Oft wird behauptet, dass Hass keine Meinung sei. Doch gerade der Hate-Speech-Begriff kann als politisches Werkzeug gegen Andersdenkende verwendet werden. Das zeigt ein aktuelles Beispiel aus den USA. Unser britisches Partnermagazin Spiked wollte an der American University in Washington D.C. eine Podiumsdiskussion über Title IX veranstalten. Title IX ist ein kontroverses Gesetz, das die Gleichstellung von Frauen an amerikanischen Bildungseinrichtungen regelt. Eine feministische Gruppierung befürchtete „Hassrede“ gegen Frauen und erreichte, dass die Hochschule die Nutzung ihrer Räume untersagte (die Debatte fand schließlich in den Räumlichkeiten des libertären Magazins Reason statt).
2. Zensur kann jeden treffen
Dieser Punkt ist mit dem oben genannten verwandt. Meinungsfreiheit muss unteilbar sein, oder sie ist wertlos. Wenn dieses absolute Prinzip relativiert wird, wird die Meinungsfreiheit von einem Recht zu einem Privileg. Die Möglichkeit, Meinungen zu äußern, kann gewährt, aber genauso gut wieder entzogen, werden. Der aktuelle Umgang mit „extremistischen“ Webplattformen verdeutlicht diese Problematik. Die meisten Linken rührten keinen Finger, als der Bundesinnenminister 2016 die rechtsextreme Webseite Altermedia verbot. Mit dem Verbot von linksunten.indymedia und den Prozessen gegen die Betreiber trifft die „wehrhafte“ deutsche Demokratie nun jedoch die eigene Seite. (Andere Linke, gegen die der deutsche Staat vorgeht, sind die Anhänger der kurdischen Arbeiterpartei PKK. Ihnen wird untersagt, ihre Symbole öffentlich zu zeigen.)
3. Zensur hilft Rechtsextremen mehr, als sie ihnen schadet
Einschränkungen der Meinungsfreiheit werden oft mit der Notwendigkeit begründet, Rechtsextremismus zu bekämpfen. Die Vorstellung, nazistische Randgruppen könnten mit ihren Äußerungen die gesellschaftlichen Fortschritte der letzten Jahrzehnte zurückzudrehen, übertreibt jedoch nicht nur deren Einfluss. Sie könnte paradoxerweise diesen Gruppen sogar nutzen. Die rechte Szene neigt zu Larmoyanz und Verschwörungsdenken. Maßnahmen wie das NetzDG bestätigen Nazis und andere Extremisten in ihrer Vorstellung, Opfer eines diktatorisch agierenden politischen Establishments zu sein, und radikalisieren sie weiter. Außerdem lässt die Zensur rechte Ideen gerade für junge Menschen interessanter und subversiver erscheinen, als sie in Wahrheit sind.
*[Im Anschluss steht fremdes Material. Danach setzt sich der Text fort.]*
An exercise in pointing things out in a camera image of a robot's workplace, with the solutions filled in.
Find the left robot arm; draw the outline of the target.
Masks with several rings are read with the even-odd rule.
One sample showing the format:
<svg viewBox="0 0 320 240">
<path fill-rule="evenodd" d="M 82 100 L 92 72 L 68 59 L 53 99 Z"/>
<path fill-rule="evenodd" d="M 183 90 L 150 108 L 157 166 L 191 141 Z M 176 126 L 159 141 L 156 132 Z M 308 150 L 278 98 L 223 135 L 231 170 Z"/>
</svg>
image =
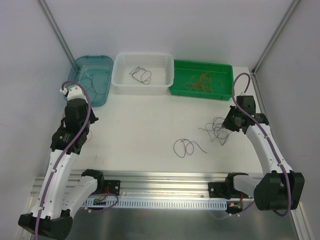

4. Meinungsfreiheit ist die Voraussetzung des gesellschaftlichen Fortschritts
Die Meinungsfreiheit ist der zentrale Wert, auf dem die meisten Errungenschaften der liberalen Moderne beruhen. Ob Frauenwahlrecht oder Rassengleichstellung: Meist waren es Außenseiter mit (für ihre Zeit) kontroversen – gar häretischen – Ansichten, die die Gesellschaft wirklich vorangebracht haben. Im offenen Diskurs konnten Millionen von Menschen davon überzeugt werden, die Vorstellungen, mit denen sie aufgewachsen sind (etwa zur Rolle der Frau), zu hinterfragen.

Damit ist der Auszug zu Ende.